Scientific classification
- Kingdom: Animalia
- Phylum: Chordata
- Class: Actinopterygii
- Order: Carangiformes
- Suborder: Pleuronectoidei
- Family: Pleuronectidae
- Subfamily: Hippoglossinae
- Genus: Lyopsetta Jordan & Goss, 1885
- Species: L. exilis
- Binomial name: Lyopsetta exilis (Jordan & Gilbert, 1880)

= Slender sole =

- Genus: Lyopsetta
- Species: exilis
- Authority: (Jordan & Gilbert, 1880)
- Conservation status: LC
- Parent authority: Jordan & Goss, 1885

Species of fish

The slender sole (Lyopsetta exilis) is a species of flatfish in the family Pleuronectidae.
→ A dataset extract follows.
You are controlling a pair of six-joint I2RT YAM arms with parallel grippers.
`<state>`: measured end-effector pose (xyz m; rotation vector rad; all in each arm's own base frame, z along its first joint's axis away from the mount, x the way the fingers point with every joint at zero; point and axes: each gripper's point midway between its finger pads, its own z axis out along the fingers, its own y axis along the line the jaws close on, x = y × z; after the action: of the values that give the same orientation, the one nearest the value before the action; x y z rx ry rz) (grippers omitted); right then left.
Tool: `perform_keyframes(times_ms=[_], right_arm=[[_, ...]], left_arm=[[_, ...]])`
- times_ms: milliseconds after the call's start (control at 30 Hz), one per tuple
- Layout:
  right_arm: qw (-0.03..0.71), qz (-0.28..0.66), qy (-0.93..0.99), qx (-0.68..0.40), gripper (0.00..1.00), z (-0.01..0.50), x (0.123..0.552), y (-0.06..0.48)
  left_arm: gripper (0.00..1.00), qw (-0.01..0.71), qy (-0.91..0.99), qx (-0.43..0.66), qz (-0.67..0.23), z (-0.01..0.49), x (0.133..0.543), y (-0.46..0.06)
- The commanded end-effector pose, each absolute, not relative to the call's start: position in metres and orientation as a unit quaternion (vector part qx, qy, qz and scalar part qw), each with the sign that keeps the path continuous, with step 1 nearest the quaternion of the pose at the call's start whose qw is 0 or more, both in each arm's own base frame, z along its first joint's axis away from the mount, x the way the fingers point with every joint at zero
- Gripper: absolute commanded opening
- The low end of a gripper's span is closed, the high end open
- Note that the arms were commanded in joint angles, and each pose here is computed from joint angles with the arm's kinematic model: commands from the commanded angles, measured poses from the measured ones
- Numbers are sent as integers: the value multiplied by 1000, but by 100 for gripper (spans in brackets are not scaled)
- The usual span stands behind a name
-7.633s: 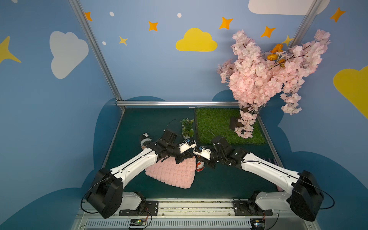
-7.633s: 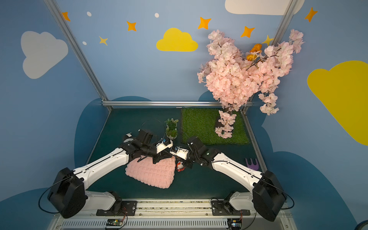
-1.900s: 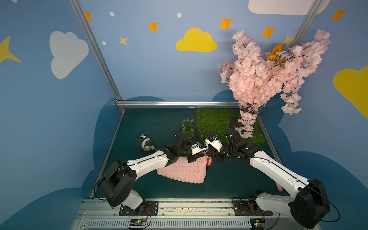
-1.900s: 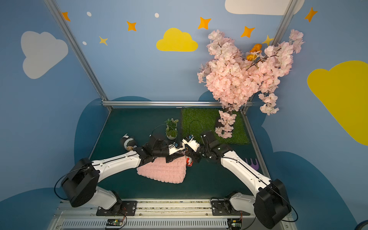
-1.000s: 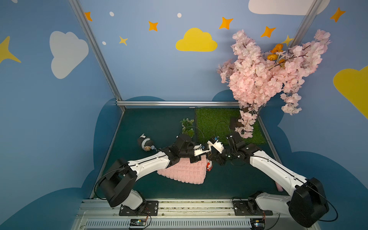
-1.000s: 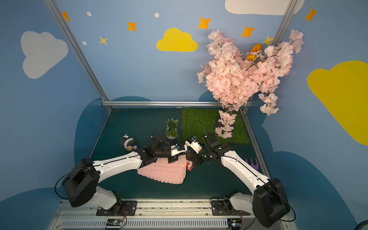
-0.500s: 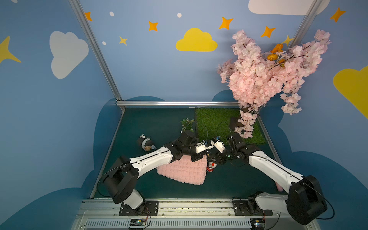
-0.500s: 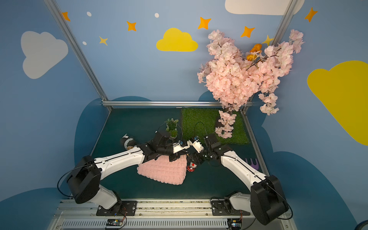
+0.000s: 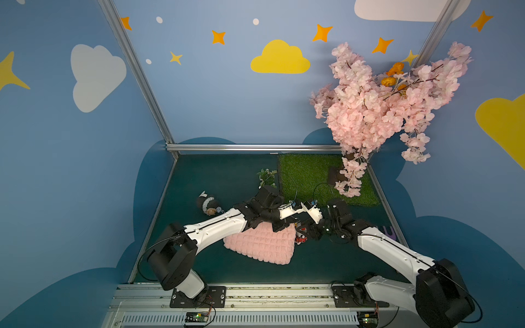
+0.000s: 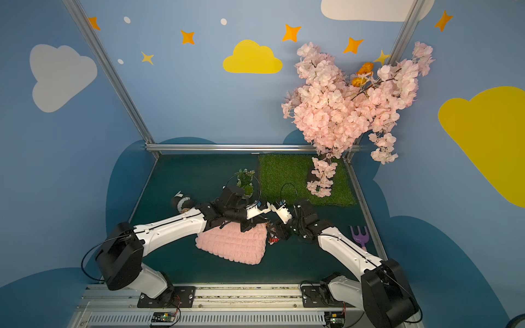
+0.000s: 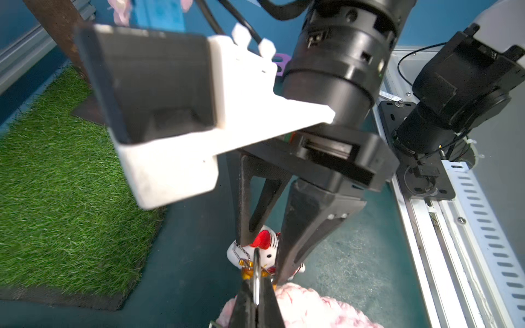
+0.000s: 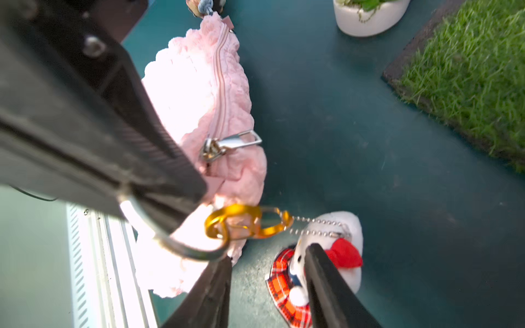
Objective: Remove the decoration from the bag
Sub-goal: Adjust the bag at the center of the board.
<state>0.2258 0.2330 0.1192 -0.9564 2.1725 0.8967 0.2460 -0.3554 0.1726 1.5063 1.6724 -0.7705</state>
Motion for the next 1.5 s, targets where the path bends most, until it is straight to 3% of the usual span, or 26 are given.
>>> perform_keyframes(times_ms=[0,567,767,1067,1467], right_arm=[[318,343,798,-381,44,125,229,237],[322,401,740,-434,40,143,218,273],[320,423,728,-433,33,145,215,280],[320,438,729,-419,44,158,211,271],[317,477,693,-439,46,170,218,280]], left_arm=[[2,374,634,607,-300,180,237,-344],[2,398,605,634,-271,183,237,-320],[2,409,597,635,-270,189,239,-314],[2,421,590,645,-243,192,241,-306],[2,417,585,652,-240,196,238,-303]])
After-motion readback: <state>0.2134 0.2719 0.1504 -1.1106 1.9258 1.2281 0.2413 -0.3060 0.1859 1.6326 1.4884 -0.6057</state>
It is a demersal fish that lives on bottoms near rocky areas at depths of between 25 and 800 m. Its native habitat is the eastern Pacific coast, from the mouth of the Alsek River in Alaska in the north to Isla Cedros in Baja California, Mexico in the south. It can reach up to 35 cm in length.

==Diet==
The slender sole's diet consists of zoobenthos crustaceans such as krill, mysids, amphipods and shrimps, as well as marine worms and some fish.

==Commercial fishing==
The slender sole is harvested by the commercial fishing industry, and is considered to be a good food fish, but it is not landed in significant quantities due to its small size.